** Opening Data in this exercise block **
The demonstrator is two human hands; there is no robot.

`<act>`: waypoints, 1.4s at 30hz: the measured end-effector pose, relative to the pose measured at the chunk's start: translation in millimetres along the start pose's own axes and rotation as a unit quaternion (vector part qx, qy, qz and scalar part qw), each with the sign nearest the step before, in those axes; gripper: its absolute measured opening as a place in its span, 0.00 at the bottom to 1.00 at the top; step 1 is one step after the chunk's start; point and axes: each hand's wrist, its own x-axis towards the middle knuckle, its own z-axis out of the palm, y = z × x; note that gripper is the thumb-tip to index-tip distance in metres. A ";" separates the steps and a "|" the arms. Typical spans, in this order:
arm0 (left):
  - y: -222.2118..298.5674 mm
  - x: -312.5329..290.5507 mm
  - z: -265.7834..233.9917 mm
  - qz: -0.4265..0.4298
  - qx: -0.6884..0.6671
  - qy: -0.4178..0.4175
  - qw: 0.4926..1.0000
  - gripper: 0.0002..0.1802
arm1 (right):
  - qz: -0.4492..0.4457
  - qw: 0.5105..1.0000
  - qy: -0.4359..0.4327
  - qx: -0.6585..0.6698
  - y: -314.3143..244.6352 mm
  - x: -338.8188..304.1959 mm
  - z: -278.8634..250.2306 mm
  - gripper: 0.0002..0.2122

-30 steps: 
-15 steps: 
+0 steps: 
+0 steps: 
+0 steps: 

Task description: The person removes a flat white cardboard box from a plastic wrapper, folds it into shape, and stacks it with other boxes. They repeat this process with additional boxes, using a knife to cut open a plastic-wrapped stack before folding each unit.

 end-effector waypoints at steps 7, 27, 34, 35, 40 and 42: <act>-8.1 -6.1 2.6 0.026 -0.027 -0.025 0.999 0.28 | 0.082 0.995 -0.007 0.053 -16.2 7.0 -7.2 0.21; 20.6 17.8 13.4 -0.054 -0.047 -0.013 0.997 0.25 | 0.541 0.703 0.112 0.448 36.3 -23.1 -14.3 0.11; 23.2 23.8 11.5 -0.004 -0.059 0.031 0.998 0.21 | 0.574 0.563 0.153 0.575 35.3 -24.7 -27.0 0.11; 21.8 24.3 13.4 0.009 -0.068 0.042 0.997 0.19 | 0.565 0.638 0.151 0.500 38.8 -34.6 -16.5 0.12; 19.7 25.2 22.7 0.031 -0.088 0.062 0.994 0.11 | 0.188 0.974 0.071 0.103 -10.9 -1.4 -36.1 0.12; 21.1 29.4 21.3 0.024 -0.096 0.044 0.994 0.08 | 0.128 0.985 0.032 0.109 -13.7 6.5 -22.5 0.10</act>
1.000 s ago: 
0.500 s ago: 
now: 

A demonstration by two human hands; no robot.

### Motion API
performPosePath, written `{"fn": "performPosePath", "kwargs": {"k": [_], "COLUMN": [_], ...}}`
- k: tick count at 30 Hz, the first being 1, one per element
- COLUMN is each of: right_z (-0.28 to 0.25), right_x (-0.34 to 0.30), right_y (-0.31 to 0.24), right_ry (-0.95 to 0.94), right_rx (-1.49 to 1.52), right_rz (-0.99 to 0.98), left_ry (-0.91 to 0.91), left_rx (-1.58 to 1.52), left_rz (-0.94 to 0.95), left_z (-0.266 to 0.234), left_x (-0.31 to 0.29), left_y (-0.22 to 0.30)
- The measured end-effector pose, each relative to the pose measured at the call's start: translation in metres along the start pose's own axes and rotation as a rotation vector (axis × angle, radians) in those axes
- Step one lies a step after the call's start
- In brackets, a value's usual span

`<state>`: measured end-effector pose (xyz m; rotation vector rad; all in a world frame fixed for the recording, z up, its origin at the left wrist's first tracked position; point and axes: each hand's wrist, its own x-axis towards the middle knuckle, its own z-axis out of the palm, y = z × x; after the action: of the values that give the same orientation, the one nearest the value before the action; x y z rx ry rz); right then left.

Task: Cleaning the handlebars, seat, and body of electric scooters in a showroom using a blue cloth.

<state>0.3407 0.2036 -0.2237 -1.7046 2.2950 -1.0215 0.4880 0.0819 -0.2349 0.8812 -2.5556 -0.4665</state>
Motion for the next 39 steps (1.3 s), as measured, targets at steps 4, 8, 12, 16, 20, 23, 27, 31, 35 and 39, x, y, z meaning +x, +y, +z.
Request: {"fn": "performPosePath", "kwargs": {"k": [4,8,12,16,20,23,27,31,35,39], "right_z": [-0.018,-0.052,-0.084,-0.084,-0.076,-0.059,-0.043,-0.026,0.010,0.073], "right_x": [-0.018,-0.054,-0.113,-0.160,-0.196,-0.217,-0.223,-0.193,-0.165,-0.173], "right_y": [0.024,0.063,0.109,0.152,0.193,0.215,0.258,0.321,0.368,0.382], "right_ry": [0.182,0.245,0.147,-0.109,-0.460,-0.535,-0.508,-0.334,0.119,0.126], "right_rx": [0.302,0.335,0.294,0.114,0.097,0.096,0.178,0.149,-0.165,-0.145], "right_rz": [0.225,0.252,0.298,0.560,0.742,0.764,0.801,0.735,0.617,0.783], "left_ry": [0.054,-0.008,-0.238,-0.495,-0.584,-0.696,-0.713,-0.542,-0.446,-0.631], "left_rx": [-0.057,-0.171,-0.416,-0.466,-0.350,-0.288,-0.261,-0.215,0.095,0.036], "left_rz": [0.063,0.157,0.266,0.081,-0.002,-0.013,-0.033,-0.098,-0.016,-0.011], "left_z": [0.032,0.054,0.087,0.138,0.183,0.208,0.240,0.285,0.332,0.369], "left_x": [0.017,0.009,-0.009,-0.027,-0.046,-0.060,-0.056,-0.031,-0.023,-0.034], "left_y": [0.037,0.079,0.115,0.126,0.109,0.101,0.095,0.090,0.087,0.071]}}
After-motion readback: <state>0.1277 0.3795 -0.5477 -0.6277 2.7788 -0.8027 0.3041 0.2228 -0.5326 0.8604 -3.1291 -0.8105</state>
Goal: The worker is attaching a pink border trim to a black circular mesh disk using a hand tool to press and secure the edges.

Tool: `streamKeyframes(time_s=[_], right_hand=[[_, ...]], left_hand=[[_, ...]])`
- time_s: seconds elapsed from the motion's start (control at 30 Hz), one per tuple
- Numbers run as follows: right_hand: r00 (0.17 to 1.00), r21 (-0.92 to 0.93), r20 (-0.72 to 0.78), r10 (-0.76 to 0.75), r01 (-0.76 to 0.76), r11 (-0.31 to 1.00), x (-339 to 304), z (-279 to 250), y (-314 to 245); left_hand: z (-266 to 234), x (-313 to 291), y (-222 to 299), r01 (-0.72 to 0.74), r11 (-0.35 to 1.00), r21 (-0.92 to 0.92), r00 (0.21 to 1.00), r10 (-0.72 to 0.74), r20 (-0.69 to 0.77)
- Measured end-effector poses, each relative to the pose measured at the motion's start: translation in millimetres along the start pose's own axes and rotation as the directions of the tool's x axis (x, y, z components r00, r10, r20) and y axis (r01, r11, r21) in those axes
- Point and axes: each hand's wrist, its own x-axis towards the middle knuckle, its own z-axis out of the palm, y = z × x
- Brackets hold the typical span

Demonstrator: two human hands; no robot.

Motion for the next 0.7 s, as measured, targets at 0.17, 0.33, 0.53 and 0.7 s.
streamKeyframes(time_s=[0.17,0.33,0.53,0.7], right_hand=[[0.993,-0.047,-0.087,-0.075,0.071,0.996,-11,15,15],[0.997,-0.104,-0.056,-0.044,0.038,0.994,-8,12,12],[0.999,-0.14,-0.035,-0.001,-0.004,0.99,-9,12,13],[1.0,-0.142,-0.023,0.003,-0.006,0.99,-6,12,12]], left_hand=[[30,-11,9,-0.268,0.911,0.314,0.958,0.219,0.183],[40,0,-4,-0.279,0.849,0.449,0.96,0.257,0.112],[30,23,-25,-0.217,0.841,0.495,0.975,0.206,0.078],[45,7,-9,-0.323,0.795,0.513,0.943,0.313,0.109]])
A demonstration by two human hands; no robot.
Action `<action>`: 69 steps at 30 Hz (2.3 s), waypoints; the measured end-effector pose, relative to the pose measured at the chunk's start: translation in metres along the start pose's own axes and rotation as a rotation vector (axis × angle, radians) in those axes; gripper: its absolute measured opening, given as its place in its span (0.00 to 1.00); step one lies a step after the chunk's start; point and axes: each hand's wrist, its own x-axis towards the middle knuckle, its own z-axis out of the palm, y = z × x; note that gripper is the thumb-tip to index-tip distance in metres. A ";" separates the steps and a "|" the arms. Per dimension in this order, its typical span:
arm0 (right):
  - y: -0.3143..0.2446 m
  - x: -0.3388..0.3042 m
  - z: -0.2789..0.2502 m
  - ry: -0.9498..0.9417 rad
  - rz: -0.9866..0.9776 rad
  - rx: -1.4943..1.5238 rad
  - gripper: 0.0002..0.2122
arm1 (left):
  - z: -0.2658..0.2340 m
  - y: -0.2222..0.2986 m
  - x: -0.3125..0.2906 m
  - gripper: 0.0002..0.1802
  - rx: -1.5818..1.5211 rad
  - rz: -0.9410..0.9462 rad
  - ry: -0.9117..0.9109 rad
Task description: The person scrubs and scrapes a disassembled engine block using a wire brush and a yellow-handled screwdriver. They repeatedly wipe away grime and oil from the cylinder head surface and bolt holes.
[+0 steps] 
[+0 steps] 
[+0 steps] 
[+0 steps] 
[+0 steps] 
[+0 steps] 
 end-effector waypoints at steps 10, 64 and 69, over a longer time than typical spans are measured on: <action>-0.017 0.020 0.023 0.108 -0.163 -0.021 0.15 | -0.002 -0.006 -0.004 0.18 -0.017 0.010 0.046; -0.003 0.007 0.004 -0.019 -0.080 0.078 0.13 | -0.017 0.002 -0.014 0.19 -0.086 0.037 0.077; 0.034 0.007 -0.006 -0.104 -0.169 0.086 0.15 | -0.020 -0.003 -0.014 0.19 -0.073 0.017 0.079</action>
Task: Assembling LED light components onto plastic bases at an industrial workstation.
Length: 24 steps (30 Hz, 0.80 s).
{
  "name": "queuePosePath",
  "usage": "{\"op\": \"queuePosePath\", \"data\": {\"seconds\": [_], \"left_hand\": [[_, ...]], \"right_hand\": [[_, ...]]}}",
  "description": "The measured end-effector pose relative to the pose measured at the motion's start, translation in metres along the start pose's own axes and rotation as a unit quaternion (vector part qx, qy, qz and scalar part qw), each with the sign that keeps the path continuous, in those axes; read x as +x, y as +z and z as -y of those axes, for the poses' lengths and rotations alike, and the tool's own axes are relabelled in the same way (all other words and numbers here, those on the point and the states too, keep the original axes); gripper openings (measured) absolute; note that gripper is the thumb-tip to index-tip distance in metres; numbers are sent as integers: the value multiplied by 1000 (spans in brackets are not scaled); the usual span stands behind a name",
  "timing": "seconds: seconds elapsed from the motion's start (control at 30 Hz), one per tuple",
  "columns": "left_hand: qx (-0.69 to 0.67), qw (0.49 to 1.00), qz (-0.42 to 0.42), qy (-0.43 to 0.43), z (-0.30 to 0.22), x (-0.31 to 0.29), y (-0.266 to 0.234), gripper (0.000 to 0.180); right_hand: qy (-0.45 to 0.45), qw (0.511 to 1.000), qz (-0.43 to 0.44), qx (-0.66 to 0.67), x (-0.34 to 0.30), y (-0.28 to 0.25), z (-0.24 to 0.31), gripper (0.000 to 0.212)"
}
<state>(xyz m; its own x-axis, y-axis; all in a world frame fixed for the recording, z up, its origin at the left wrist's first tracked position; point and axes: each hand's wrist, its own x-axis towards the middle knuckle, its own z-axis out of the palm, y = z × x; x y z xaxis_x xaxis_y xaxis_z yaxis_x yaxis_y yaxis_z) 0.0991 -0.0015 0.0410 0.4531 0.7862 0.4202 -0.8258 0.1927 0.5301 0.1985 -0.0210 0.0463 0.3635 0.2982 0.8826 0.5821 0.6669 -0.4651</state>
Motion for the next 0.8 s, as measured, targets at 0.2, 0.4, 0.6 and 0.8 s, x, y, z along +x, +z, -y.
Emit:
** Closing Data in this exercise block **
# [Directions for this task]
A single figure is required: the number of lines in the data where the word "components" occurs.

# [Response area]
2